- WORK INSTRUCTIONS:
Give back the entries in full, exactly as they are written.

Extracted data entries:
+ + +
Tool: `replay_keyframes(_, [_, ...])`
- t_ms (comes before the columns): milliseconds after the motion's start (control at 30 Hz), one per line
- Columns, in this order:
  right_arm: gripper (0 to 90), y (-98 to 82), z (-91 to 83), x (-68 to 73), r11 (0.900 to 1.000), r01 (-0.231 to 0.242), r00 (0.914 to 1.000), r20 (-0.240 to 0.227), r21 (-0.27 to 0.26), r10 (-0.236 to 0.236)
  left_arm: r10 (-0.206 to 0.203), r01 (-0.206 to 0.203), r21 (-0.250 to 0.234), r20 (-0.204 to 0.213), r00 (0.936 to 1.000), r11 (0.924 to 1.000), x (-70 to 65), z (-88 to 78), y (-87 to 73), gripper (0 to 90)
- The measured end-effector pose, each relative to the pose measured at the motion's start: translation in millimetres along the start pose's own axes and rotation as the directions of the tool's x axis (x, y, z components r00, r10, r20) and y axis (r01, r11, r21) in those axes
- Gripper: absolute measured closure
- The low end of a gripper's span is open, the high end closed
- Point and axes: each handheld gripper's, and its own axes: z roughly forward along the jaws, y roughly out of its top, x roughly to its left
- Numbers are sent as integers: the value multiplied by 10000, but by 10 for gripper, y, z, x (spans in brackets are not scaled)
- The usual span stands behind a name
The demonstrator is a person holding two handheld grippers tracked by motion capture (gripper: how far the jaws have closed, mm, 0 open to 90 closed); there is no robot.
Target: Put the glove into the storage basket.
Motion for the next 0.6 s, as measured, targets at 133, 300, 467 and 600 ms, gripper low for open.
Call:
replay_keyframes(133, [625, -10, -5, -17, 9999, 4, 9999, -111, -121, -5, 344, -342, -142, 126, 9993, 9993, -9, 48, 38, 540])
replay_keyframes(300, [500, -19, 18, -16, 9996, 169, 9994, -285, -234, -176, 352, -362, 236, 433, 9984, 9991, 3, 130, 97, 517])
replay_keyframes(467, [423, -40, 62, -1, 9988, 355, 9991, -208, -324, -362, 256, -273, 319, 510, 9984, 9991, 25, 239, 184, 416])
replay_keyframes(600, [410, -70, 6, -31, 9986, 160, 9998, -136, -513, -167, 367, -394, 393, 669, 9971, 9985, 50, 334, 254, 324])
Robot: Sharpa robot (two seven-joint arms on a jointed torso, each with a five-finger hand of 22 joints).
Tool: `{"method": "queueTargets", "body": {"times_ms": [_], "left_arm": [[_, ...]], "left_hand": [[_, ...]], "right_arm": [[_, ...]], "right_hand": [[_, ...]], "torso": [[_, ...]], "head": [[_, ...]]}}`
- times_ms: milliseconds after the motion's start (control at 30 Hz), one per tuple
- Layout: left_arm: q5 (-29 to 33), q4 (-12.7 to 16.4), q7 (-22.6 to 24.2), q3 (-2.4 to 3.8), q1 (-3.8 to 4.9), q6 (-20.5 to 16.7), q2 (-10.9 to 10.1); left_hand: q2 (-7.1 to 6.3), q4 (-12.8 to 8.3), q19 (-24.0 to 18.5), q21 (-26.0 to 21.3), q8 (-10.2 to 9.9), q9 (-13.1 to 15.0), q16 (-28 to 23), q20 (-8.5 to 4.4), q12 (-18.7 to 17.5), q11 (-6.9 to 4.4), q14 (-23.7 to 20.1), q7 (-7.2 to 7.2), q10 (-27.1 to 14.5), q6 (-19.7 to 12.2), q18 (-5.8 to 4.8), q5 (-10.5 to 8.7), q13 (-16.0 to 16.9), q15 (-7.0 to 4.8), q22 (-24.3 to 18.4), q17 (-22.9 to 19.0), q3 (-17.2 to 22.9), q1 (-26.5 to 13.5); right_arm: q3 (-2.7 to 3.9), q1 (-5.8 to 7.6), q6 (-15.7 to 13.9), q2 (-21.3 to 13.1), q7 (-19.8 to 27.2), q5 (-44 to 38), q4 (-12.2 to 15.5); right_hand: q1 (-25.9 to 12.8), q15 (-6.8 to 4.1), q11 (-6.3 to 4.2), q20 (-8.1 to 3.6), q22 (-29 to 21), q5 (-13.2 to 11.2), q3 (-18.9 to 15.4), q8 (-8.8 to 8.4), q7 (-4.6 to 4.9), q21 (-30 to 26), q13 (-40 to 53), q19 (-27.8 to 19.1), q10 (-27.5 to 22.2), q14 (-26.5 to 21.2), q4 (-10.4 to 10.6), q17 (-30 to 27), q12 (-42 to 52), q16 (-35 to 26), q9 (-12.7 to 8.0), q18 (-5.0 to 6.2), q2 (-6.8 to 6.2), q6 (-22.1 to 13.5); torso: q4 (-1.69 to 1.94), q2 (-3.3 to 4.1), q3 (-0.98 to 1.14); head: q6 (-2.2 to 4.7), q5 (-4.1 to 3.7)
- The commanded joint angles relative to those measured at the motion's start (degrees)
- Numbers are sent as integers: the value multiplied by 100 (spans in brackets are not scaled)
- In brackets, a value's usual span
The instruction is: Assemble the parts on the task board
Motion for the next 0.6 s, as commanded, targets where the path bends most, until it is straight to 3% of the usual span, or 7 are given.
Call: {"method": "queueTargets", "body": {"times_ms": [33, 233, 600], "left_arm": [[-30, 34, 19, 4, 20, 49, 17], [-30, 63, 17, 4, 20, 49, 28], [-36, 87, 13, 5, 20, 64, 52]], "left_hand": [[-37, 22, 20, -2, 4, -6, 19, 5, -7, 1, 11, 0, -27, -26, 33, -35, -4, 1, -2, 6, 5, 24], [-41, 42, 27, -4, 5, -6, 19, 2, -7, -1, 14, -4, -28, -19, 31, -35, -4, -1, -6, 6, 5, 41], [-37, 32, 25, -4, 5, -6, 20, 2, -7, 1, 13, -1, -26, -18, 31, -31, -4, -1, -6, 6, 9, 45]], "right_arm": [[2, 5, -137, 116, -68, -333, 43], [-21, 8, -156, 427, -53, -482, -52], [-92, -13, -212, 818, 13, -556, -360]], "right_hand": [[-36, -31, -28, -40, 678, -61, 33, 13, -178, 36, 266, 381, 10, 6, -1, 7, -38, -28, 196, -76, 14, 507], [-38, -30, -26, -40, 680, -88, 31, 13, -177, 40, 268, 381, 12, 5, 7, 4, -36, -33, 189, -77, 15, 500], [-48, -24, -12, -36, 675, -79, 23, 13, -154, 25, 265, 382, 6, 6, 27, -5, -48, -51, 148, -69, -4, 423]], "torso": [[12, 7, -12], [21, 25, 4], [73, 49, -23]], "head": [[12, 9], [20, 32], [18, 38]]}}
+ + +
- ANSWER TO THE PROBLEM:
Tool: `replay_keyframes(_, [_, ...])`
- t_ms (comes before the columns): milliseconds after the motion's start (control at 30 Hz), one per line
- Columns, in this order:
  right_arm: gripper (0 to 90), y (-98 to 82), z (-91 to 83), x (-68 to 73), r11 (0.900 to 1.000), r01 (-0.231 to 0.242), r00 (0.914 to 1.000), r20 (-0.240 to 0.227), r21 (-0.27 to 0.26), r10 (-0.236 to 0.236)
  left_arm: r10 (-0.206 to 0.203), r01 (-0.206 to 0.203), r21 (-0.250 to 0.234), r20 (-0.204 to 0.213), r00 (0.936 to 1.000), r11 (0.924 to 1.000), x (-70 to 65), z (-88 to 78), y (-87 to 73), gripper (0 to 90)
- The measured end-effector pose, each relative to the pose measured at the motion's start: translation in millimetres along the start pose's own axes and rotation as the directions of the tool's x axis (x, y, z components r00, r10, r20) and y axis (r01, r11, r21) in those axes
- Gripper: absolute measured closure
- The low end of a gripper's span is open, the high end closed
- Point and axes: each handheld gripper's, and its own axes: z roughly forward along the jaws, y roughly out of its top, x roughly to its left
- Numbers are sent as integers: the value multiplied by 10000, but by 10 for gripper, y, z, x (spans in brackets are not scaled)
- The usual span stands behind a name
The demonstrator is a person holding two handheld grippers tracked by motion capture (gripper: how far the jaws have closed, mm, 0 open to 90 closed); there is no robot.
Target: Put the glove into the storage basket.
Motion for the next 0.6 s, as measured, targets at 133, 300, 467 and 600 ms, gripper low for open.
Call:
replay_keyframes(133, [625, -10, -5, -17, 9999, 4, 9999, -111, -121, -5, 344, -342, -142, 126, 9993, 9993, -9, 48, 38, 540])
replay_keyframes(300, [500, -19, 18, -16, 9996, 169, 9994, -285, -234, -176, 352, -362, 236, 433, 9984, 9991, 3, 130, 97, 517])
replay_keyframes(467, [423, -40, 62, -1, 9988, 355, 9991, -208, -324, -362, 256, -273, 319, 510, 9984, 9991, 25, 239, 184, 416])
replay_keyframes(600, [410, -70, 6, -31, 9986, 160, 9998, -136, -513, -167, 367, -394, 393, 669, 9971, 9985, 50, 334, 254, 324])
Robot: Sharpa robot (two seven-joint arms on a jointed torso, each with a five-finger hand of 22 joints).
Tool: `{"method": "queueTargets", "body": {"times_ms": [_], "left_arm": [[_, ...]], "left_hand": [[_, ...]], "right_arm": [[_, ...]], "right_hand": [[_, ...]], "torso": [[_, ...]], "head": [[_, ...]]}}`
- times_ms: milliseconds after the motion's start (control at 30 Hz), one per tuple
- Layout: left_arm: q5 (-29 to 33), q4 (-12.7 to 16.4), q7 (-22.6 to 24.2), q3 (-2.4 to 3.8), q1 (-3.8 to 4.9), q6 (-20.5 to 16.7), q2 (-10.9 to 10.1); left_hand: q2 (-7.1 to 6.3), q4 (-12.8 to 8.3), q19 (-24.0 to 18.5), q21 (-26.0 to 21.3), q8 (-10.2 to 9.9), q9 (-13.1 to 15.0), q16 (-28 to 23), q20 (-8.5 to 4.4), q12 (-18.7 to 17.5), q11 (-6.9 to 4.4), q14 (-23.7 to 20.1), q7 (-7.2 to 7.2), q10 (-27.1 to 14.5), q6 (-19.7 to 12.2), q18 (-5.8 to 4.8), q5 (-10.5 to 8.7), q13 (-16.0 to 16.9), q15 (-7.0 to 4.8), q22 (-24.3 to 18.4), q17 (-22.9 to 19.0), q3 (-17.2 to 22.9), q1 (-26.5 to 13.5); right_arm: q3 (-2.7 to 3.9), q1 (-5.8 to 7.6), q6 (-15.7 to 13.9), q2 (-21.3 to 13.1), q7 (-19.8 to 27.2), q5 (-44 to 38), q4 (-12.2 to 15.5); right_hand: q1 (-25.9 to 12.8), q15 (-6.8 to 4.1), q11 (-6.3 to 4.2), q20 (-8.1 to 3.6), q22 (-29 to 21), q5 (-13.2 to 11.2), q3 (-18.9 to 15.4), q8 (-8.8 to 8.4), q7 (-4.6 to 4.9), q21 (-30 to 26), q13 (-40 to 53), q19 (-27.8 to 19.1), q10 (-27.5 to 22.2), q14 (-26.5 to 21.2), q4 (-10.4 to 10.6), q17 (-30 to 27), q12 (-42 to 52), q16 (-35 to 26), q9 (-12.7 to 8.0), q18 (-5.0 to 6.2), q2 (-6.8 to 6.2), q6 (-22.1 to 13.5); torso: q4 (-1.69 to 1.94), q2 (-3.3 to 4.1), q3 (-0.98 to 1.14); head: q6 (-2.2 to 4.7), q5 (-4.1 to 3.7)
- The commanded joint angles relative to those measured at the motion's start (degrees)
- Numbers are sent as integers: the value multiplied by 100 (spans in brackets are not scaled)
- In brackets, a value's usual span
The instruction is: Assemble the parts on the task board
Motion for the next 0.6 s, as commanded, targets where the path bends most, until it is straight to 3% of the usual span, or 7 are given.
Call: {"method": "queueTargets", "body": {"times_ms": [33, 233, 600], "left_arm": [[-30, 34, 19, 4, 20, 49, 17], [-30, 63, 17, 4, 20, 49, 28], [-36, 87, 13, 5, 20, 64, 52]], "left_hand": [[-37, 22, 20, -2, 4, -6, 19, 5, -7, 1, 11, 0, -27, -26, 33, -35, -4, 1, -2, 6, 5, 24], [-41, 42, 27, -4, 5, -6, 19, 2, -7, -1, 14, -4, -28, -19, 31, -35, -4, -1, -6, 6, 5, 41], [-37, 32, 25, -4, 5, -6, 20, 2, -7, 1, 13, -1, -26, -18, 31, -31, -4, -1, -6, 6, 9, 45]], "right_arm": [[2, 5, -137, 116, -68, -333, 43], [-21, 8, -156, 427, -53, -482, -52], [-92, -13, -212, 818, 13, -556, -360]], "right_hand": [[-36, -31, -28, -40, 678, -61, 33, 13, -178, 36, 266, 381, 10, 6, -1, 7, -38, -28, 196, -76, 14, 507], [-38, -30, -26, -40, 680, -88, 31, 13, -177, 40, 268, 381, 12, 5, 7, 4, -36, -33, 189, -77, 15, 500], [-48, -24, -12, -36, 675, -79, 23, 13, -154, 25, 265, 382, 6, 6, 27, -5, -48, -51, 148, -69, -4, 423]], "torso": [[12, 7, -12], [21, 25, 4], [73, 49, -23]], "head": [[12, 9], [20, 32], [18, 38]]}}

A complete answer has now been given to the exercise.